Please report, as a bare number, how many lines below include the string "robot".
+++
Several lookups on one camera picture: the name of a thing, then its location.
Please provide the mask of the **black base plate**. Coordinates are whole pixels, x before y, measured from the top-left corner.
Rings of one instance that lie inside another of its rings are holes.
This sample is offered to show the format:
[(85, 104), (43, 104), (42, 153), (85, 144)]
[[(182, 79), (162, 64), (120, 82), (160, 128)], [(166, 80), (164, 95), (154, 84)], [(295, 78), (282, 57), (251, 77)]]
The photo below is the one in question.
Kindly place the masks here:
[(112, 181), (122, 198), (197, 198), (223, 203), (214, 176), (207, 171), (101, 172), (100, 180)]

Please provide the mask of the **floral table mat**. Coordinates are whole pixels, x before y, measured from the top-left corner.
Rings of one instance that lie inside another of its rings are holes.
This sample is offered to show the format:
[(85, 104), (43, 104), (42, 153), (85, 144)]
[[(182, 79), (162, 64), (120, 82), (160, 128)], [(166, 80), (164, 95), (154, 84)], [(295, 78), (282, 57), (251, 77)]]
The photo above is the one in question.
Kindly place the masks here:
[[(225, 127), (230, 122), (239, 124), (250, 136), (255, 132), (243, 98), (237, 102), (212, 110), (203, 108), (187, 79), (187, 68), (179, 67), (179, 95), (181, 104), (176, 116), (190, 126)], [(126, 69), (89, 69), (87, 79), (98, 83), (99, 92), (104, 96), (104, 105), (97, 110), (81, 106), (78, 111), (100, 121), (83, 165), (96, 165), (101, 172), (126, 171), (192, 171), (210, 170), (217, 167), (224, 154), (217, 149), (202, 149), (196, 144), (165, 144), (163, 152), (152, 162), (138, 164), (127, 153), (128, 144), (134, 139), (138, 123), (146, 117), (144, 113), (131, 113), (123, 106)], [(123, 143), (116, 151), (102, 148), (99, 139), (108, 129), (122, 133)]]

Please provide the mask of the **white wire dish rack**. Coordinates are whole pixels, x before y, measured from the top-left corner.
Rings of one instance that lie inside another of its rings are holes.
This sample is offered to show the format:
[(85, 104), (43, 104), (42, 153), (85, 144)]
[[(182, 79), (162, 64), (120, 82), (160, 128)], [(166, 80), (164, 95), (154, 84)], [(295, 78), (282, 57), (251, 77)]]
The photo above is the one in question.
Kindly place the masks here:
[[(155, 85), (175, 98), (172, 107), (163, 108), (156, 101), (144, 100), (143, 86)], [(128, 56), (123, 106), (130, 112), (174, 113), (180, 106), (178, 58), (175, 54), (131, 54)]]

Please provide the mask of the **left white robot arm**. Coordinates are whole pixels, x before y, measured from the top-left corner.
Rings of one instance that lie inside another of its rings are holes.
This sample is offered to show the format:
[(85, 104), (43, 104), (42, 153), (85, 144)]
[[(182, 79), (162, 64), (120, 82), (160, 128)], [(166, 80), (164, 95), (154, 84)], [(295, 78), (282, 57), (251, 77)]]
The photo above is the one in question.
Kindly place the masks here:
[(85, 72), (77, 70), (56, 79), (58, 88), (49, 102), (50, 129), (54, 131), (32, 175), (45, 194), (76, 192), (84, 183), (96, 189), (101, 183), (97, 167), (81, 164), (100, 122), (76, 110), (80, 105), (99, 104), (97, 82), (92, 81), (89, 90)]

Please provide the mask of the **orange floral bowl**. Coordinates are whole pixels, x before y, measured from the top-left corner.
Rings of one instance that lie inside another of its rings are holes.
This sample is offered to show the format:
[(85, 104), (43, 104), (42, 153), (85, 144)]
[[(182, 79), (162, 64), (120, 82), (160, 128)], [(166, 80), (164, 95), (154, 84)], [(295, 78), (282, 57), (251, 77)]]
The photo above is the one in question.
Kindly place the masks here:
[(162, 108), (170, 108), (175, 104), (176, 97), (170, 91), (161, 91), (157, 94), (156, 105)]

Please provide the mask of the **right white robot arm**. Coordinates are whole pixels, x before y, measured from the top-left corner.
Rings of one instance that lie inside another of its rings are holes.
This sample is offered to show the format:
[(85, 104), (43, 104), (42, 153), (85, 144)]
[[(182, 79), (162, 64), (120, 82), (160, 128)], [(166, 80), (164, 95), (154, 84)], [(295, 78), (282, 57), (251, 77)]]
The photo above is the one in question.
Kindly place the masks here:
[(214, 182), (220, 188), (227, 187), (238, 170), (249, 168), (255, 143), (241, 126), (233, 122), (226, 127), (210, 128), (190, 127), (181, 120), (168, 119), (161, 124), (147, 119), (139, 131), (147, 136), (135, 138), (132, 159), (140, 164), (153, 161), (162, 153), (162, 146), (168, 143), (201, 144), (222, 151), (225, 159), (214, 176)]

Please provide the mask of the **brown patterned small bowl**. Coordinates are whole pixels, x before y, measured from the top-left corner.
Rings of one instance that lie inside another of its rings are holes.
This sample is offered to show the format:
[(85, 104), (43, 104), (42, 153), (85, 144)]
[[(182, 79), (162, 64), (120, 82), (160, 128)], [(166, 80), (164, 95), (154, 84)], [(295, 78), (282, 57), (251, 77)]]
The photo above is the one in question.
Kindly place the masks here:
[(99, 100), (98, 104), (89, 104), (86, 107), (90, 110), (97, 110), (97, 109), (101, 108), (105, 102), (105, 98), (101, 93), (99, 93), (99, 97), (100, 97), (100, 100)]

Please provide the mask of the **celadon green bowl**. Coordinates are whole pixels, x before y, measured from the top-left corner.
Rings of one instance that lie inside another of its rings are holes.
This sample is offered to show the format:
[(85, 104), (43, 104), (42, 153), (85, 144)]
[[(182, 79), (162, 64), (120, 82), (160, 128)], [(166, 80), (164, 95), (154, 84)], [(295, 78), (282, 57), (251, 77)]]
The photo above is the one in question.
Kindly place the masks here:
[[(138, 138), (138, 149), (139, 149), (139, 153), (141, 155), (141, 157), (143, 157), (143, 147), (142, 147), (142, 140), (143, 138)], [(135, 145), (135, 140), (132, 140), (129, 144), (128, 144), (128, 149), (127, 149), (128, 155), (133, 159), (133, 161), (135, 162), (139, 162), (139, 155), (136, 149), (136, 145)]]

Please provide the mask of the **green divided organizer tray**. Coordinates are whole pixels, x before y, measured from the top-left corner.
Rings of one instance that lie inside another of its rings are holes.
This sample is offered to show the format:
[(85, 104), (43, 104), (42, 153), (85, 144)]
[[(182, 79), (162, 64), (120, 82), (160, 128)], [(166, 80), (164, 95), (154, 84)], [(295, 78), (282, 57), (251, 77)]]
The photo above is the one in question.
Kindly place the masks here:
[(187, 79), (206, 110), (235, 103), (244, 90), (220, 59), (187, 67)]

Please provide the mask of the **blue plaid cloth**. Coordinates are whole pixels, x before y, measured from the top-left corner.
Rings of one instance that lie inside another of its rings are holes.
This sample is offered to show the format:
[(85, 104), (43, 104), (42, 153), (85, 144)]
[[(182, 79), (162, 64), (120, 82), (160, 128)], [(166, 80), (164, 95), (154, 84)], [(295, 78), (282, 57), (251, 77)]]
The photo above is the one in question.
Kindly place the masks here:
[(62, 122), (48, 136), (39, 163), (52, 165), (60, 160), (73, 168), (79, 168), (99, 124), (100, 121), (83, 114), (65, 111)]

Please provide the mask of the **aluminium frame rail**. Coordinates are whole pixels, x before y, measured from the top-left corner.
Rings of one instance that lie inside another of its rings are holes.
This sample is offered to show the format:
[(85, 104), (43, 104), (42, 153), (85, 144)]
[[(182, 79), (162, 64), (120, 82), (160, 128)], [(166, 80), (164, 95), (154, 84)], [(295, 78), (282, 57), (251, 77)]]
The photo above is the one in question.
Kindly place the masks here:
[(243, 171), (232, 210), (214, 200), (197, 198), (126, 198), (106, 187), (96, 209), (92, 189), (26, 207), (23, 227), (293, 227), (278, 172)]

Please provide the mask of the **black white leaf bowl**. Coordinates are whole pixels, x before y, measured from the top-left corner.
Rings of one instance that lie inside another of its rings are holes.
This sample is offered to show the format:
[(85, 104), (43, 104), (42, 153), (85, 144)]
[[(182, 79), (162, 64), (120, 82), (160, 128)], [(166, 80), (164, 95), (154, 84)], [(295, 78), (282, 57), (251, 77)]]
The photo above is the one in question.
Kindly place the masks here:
+++
### TASK OUTPUT
2